- Interactive map of Stara Kršlja
- Coordinates: 45°59′46″N 15°41′49″E﻿ / ﻿45.996°N 15.697°E
- Country: Croatia
- County: Karlovac County
- Municipality: Rakovica

Area
- • Total: 2.2 sq mi (5.8 km^{2})

Population (2021)
- • Total: 5
- • Density: 2.2/sq mi (0.86/km^{2})
- Time zone: UTC+1 (CET)
- • Summer (DST): UTC+2 (CEST)
- Postal code: 47240 Slunj
- Area code: +385 (0)47

= Stara Kršlja =

Stara Kršlja is a village in Croatia.

==History==
In 1941, Ante Špoljarić was designated as its Ustaša zbirnik.
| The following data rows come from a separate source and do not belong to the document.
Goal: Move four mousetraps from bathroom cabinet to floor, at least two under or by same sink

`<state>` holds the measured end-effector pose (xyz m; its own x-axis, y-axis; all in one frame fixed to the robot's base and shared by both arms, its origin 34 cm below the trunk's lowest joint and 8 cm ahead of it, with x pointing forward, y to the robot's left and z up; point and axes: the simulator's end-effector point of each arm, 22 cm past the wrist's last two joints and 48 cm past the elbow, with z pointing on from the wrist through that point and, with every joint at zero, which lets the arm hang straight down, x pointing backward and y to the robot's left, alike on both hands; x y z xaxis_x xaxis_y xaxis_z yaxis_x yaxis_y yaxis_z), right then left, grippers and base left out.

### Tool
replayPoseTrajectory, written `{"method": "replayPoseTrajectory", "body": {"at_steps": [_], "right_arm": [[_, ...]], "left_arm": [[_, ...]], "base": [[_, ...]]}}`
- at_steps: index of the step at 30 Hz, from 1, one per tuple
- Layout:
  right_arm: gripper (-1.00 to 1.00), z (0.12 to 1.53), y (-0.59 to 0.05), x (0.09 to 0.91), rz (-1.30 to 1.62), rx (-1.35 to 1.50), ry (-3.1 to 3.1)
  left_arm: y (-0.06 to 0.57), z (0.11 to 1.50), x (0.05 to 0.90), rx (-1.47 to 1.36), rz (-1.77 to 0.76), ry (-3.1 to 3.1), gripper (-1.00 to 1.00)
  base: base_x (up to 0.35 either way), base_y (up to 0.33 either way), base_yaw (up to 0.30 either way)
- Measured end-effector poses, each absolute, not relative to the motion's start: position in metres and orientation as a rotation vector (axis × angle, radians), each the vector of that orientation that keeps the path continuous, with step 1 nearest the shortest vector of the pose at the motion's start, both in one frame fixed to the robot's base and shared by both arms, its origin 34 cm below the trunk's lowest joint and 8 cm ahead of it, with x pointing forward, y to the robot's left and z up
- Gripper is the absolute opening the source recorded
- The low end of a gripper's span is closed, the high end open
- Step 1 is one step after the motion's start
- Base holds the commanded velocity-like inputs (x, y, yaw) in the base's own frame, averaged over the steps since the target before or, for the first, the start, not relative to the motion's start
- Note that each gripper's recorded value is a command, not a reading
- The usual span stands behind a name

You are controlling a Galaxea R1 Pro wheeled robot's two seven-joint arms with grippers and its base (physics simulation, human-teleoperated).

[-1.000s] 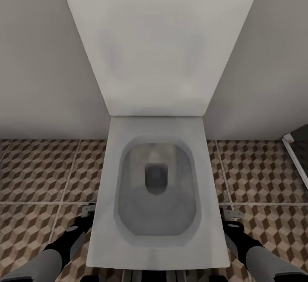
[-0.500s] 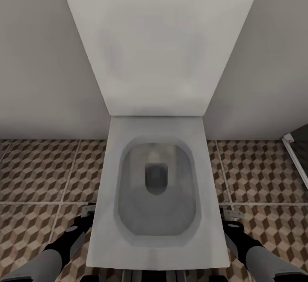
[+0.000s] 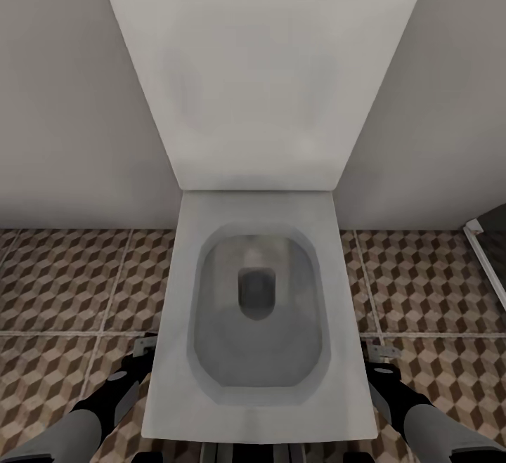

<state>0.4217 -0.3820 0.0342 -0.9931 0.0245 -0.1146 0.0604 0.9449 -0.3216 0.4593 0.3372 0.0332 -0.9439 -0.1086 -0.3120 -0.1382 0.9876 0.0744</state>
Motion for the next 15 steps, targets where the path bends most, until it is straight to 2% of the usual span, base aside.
{"method": "replayPoseTrajectory", "body": {"at_steps": [15], "right_arm": [[1.0, 0.0342, -0.382, 0.4217, -0.5, 0.065, 2.99]], "left_arm": [[0.3382, 0.0337, 0.4607, -0.179, 0.138, 2.815, 1.0]], "base": [[-0.002, -0.002, 0.0]]}}
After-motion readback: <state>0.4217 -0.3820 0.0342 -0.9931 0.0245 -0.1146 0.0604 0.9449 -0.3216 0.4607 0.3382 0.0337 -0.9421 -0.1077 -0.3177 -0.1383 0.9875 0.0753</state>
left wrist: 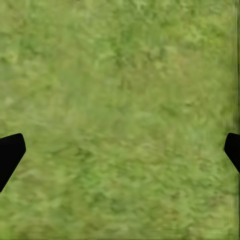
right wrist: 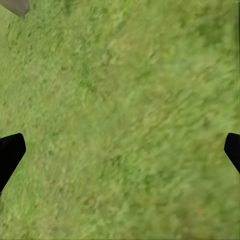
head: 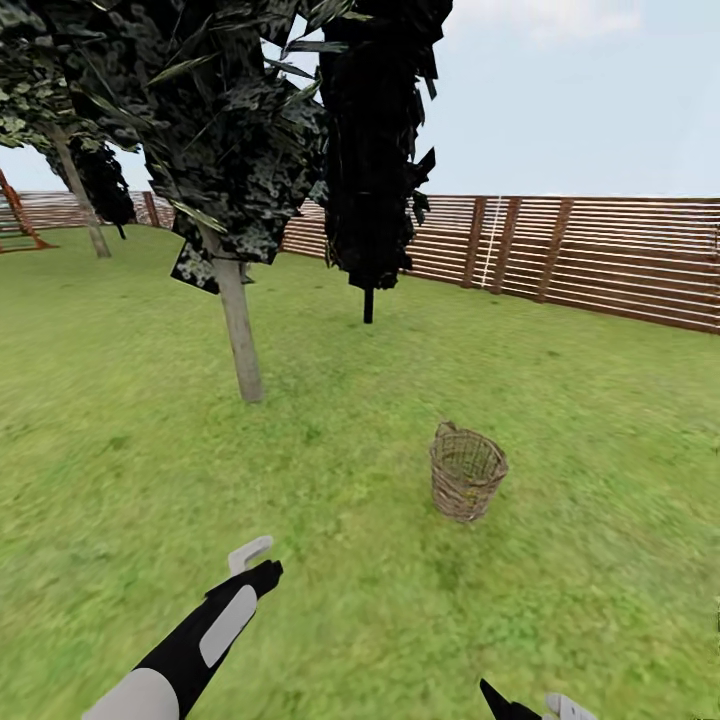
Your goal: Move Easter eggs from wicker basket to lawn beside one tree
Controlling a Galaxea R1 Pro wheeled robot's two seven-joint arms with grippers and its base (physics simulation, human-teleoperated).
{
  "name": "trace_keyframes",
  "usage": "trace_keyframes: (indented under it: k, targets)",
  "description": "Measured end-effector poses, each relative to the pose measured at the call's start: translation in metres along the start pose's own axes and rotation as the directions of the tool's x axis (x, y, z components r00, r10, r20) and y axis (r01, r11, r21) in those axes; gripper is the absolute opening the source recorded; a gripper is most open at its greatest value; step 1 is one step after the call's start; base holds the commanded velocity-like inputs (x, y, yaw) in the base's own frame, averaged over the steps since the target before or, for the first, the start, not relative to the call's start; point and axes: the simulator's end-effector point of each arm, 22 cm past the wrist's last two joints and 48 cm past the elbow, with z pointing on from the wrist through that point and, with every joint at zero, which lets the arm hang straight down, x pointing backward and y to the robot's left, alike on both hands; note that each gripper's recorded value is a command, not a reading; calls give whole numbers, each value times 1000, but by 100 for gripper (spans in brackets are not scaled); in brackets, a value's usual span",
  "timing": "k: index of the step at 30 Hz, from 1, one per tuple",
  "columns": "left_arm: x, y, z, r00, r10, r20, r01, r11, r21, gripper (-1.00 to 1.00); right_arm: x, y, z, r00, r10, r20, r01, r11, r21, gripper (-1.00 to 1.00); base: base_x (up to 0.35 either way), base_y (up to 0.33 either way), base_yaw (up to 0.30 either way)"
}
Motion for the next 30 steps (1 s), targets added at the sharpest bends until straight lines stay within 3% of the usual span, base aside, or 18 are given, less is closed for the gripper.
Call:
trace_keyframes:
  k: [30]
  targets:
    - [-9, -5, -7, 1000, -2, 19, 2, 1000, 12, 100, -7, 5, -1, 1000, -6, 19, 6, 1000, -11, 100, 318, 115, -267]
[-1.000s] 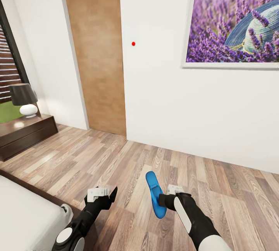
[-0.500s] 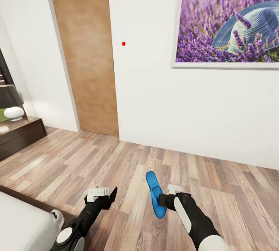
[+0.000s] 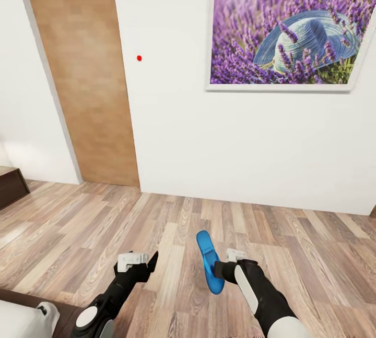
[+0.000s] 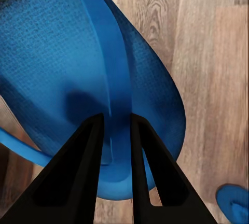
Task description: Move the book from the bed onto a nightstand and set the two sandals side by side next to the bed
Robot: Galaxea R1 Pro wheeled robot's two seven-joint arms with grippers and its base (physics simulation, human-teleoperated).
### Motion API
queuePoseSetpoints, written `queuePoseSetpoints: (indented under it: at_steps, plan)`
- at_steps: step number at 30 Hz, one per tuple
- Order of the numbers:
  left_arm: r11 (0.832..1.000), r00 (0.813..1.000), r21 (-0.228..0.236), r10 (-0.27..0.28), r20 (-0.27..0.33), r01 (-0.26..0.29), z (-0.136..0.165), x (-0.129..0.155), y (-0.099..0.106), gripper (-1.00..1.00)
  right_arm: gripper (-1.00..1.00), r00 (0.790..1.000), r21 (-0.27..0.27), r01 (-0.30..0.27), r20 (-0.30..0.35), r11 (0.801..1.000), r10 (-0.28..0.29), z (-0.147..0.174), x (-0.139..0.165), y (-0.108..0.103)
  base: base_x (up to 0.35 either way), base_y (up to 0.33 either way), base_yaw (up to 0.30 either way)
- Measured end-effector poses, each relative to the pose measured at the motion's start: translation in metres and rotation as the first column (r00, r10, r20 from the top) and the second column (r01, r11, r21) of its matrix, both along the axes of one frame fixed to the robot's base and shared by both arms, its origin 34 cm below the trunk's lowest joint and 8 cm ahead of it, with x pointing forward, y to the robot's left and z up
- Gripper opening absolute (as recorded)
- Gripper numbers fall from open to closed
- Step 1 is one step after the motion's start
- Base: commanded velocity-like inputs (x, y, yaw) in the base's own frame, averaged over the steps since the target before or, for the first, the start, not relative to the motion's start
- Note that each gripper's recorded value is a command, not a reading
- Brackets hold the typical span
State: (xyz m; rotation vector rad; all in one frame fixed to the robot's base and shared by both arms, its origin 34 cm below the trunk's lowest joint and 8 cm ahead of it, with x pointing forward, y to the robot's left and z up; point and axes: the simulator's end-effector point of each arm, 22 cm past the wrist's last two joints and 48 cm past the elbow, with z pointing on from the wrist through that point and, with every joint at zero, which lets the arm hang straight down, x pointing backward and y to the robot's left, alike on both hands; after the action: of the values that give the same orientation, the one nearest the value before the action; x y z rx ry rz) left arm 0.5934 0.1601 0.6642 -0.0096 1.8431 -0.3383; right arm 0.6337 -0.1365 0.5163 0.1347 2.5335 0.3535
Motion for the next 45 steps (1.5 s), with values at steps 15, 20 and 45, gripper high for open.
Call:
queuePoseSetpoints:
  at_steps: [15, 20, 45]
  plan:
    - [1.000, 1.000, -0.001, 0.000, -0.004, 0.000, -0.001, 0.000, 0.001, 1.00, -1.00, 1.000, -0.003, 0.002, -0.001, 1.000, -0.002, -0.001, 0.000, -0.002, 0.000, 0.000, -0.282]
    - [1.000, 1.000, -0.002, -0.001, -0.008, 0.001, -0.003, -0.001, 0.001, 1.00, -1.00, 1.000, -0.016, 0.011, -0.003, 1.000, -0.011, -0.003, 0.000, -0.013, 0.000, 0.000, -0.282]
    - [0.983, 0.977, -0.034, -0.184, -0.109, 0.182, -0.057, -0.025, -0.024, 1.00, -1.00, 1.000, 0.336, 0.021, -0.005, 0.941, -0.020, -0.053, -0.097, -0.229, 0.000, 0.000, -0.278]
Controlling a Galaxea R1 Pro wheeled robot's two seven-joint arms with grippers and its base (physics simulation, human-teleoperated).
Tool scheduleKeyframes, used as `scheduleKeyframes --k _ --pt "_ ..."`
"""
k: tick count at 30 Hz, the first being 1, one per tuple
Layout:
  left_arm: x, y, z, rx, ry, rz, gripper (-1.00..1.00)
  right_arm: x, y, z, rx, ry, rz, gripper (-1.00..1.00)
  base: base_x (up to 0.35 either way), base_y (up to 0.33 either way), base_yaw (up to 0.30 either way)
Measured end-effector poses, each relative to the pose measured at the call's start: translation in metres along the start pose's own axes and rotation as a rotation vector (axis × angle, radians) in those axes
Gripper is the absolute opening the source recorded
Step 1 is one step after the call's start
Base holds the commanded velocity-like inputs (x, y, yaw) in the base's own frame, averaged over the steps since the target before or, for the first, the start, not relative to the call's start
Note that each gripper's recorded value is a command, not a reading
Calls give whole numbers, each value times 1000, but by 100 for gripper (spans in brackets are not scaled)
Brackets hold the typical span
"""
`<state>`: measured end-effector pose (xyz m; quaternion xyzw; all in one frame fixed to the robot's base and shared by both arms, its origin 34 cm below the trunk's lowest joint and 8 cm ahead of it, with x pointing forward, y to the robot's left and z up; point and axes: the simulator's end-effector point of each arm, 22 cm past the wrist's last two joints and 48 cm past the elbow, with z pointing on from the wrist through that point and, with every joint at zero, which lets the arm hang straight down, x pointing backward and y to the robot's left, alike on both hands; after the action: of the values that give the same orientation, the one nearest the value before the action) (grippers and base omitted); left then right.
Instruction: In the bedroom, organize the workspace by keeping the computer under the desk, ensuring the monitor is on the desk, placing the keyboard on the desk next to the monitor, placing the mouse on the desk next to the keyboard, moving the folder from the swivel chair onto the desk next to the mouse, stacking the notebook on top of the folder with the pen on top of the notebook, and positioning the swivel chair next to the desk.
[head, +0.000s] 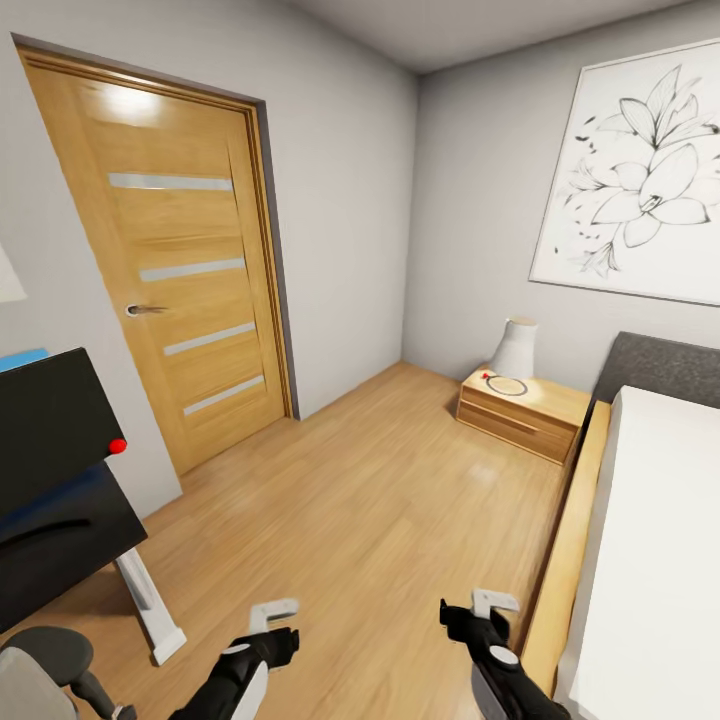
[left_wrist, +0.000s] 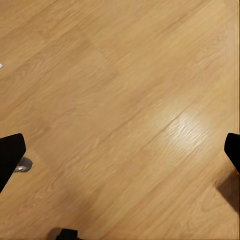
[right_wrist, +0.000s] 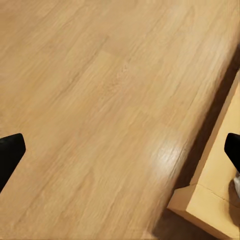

With the withdrawal of the Italians, the chances of a successful Serb rebellion increased. Shortly after the Drvar uprising, Božidar Cerovski, director of the Directorate of the Ustaša Police, arrived in Slunj, on the evening of 29 July 1941, along with an undetermined number of Ustaše from Zagreb for the removal of "undesirable elements". In the morning of the 30th, they broke up into several groups and walked through Serb inhabitted settlements with lists of such individuals, including in Stara Kršlja, detaining them and transporting them to Oštarski Stanovi, where they were executed on the order of Cerovski.